- Task description -
Scan the records beneath this line for the line holding "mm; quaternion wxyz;" and the line holding "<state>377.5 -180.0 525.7", then transcribe exactly those two and all lines between.

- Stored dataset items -
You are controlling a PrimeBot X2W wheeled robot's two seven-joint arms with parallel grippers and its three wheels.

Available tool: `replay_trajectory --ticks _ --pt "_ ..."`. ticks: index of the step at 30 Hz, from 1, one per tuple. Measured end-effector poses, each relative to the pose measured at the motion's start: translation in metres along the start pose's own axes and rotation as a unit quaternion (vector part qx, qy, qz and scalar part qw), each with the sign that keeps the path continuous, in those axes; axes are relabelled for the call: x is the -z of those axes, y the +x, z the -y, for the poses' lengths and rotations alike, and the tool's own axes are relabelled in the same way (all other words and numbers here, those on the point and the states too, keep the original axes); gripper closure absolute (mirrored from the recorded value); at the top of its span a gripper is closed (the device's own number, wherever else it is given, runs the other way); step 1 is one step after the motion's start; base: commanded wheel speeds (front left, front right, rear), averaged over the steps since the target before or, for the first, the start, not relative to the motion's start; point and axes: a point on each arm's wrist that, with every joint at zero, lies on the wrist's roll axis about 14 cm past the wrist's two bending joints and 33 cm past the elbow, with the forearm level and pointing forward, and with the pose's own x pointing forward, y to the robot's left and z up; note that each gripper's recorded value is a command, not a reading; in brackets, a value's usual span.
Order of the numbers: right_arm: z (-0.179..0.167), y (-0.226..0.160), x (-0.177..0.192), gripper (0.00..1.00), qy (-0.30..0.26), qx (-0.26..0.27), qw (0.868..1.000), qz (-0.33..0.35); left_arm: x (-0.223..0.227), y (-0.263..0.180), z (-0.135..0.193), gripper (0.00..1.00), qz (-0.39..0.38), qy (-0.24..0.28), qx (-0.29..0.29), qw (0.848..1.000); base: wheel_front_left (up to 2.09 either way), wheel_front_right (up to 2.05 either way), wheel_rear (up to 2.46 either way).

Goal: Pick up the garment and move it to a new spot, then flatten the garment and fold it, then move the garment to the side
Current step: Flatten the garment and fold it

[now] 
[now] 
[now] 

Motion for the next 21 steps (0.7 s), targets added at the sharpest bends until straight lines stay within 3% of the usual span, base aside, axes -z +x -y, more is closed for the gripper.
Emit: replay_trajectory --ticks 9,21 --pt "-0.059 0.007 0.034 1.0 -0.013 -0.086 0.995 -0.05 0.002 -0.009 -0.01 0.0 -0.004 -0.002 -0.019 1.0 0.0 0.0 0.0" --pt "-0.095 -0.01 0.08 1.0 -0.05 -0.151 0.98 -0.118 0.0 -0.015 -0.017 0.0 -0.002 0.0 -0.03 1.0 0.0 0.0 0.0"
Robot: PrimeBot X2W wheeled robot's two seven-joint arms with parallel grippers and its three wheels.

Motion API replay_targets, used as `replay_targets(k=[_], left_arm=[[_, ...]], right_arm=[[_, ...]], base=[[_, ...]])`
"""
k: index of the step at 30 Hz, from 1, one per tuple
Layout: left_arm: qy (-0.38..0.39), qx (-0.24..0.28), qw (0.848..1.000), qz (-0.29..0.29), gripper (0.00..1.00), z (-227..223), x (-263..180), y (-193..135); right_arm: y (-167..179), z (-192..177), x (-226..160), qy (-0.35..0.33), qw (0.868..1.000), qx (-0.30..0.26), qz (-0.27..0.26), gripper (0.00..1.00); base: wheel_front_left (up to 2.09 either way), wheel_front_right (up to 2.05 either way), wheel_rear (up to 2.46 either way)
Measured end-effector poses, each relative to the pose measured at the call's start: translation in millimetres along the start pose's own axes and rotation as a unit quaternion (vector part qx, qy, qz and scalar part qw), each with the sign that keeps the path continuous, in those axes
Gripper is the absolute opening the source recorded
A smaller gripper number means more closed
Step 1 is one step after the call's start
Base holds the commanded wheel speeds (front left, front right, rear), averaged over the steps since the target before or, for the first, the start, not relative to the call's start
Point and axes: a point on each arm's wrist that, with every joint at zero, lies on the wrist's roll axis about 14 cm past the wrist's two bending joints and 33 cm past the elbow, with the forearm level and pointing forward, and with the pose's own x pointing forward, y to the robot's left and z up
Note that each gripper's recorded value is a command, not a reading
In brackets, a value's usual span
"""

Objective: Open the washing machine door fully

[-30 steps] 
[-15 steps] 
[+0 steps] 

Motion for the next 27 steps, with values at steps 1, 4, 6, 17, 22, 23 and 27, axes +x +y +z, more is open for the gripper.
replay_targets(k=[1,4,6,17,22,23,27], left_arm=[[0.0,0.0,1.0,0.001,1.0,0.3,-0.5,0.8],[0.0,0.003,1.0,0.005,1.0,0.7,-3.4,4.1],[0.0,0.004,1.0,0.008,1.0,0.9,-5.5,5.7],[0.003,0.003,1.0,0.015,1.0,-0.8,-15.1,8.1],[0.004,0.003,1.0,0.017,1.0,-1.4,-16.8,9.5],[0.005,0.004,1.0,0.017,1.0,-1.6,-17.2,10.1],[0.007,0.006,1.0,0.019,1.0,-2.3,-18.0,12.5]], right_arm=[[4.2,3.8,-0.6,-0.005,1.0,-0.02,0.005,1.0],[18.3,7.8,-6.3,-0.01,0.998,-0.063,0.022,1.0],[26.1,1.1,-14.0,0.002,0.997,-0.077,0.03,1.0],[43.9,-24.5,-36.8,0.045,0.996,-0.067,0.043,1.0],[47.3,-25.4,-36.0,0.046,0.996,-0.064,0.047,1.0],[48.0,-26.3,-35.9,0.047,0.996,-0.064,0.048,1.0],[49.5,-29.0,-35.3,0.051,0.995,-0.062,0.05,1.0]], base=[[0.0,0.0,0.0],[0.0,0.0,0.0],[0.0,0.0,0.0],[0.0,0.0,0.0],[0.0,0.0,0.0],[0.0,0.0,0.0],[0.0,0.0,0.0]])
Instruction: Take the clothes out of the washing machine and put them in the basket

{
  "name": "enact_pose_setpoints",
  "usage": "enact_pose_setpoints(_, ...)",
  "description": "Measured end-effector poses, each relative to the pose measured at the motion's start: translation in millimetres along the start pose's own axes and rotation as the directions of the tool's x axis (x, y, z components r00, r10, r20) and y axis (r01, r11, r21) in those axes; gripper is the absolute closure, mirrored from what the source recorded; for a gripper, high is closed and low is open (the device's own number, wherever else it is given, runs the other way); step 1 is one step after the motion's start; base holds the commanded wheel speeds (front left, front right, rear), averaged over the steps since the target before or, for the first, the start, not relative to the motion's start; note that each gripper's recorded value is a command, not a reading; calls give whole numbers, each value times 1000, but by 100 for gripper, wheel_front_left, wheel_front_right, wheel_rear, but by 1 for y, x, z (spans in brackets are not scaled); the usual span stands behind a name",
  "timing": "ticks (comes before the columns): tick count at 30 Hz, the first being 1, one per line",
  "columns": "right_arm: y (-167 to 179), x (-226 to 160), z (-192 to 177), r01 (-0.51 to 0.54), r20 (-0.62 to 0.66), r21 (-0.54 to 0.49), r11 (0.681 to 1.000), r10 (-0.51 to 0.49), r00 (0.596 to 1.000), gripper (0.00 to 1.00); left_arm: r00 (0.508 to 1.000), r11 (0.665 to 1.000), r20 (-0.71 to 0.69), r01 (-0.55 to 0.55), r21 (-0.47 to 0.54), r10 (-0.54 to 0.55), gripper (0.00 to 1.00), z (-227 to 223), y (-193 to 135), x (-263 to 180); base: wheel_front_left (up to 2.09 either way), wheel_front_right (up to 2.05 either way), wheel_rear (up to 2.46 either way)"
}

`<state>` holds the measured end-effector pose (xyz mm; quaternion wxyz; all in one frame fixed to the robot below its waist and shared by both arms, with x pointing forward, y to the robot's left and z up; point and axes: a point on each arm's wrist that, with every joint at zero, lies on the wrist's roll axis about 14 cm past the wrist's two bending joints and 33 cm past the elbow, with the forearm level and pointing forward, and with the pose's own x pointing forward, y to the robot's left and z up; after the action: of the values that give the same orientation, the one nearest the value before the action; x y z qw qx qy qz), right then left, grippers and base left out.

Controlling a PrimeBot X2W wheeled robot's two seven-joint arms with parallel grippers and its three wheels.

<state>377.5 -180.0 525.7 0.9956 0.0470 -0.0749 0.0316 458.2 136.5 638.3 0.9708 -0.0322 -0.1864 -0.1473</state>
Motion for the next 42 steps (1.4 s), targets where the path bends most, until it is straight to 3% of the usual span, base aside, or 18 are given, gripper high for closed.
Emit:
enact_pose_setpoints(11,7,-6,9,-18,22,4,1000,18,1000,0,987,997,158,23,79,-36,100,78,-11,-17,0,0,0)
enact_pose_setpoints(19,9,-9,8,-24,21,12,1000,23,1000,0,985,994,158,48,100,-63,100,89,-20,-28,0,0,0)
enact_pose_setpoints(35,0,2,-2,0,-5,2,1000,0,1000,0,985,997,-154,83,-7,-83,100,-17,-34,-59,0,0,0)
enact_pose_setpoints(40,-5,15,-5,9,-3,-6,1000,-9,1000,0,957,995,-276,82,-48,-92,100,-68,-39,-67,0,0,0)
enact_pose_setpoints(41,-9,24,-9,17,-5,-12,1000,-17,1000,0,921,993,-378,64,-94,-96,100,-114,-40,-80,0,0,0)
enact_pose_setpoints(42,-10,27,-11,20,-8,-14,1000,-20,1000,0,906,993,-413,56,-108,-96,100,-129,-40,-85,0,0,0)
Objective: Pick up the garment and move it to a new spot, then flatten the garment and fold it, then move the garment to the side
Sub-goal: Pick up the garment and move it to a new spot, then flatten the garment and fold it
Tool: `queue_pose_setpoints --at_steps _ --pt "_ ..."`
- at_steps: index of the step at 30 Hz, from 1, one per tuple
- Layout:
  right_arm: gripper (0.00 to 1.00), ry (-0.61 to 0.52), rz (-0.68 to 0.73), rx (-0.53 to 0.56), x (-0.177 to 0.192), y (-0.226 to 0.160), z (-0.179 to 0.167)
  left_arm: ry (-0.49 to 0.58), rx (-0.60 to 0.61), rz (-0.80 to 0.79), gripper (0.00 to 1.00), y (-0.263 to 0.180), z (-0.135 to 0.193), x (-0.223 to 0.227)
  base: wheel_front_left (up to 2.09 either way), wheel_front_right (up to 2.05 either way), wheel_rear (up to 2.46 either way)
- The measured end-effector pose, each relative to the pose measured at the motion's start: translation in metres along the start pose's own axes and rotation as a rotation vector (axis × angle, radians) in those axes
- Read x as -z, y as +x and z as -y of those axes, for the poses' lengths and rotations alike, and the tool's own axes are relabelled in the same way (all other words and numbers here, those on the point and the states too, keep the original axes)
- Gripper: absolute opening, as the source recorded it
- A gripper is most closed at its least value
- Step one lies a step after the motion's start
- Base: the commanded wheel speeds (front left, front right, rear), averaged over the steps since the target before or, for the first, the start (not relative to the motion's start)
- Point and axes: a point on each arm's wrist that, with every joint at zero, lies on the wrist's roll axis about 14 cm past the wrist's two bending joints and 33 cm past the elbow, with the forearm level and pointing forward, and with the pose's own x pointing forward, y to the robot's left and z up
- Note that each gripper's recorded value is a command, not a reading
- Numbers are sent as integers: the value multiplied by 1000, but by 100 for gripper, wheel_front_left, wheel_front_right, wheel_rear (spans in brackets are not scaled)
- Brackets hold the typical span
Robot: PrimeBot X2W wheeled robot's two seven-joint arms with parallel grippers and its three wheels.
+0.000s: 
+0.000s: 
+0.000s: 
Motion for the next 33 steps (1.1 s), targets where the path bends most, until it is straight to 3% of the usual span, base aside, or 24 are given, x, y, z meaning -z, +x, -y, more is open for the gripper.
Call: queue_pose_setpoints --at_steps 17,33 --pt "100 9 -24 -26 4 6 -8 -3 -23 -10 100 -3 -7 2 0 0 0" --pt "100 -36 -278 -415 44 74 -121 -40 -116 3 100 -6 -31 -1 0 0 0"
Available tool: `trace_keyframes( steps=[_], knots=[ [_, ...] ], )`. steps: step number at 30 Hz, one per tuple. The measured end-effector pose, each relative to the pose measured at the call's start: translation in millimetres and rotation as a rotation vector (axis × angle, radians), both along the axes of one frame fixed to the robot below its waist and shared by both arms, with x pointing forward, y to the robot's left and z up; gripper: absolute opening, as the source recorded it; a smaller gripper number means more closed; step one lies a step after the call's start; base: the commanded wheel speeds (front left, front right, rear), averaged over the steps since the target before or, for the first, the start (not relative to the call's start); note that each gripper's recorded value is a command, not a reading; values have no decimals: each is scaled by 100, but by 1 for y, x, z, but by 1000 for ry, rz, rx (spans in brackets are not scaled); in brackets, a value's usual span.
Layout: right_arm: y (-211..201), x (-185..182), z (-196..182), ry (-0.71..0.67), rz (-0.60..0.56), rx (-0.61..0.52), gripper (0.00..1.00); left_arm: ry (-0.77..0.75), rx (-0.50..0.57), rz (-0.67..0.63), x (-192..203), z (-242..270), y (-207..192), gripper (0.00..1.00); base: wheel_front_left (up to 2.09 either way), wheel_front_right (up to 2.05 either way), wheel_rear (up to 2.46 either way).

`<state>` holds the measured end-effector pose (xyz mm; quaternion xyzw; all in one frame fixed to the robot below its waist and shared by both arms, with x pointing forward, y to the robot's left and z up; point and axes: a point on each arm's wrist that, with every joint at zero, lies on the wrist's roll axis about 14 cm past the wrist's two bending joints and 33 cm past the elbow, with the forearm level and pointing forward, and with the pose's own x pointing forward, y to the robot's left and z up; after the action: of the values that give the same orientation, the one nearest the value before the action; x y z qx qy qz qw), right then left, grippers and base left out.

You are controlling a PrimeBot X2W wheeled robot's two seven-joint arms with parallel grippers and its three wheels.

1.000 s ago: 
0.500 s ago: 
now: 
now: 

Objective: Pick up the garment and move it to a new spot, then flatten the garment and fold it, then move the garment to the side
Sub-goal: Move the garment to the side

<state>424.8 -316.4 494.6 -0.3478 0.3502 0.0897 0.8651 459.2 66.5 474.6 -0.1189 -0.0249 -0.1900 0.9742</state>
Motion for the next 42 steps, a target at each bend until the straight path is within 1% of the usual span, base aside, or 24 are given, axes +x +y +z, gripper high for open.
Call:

- Your solution -
`<state>` holds the measured end-effector pose (xyz mm; quaternion wxyz; all in one frame fixed to the robot below its waist and shared by both arms, with x pointing forward, y to the robot's left and z up; point and axes: a point on each arm's wrist that, with every joint at zero, lies on the wrist's roll axis about 14 cm past the wrist's two bending joints and 33 cm past the elbow, with the forearm level and pointing forward, and with the pose's own x pointing forward, y to the robot's left and z up; after the action: of the values that give the same orientation, the one nearest the value before the action; x y z qw qx qy qz), right then left, grippers and base left out.

Controlling a PrimeBot X2W wheeled robot's two seven-joint arms with parallel grippers and its three wheels.

<state>377.5 -180.0 525.7 0.9956 0.0470 -0.0749 0.0316 458.2 136.5 638.3 0.9708 -0.0322 -0.1864 -0.1473</state>

Nothing remains open in this exercise.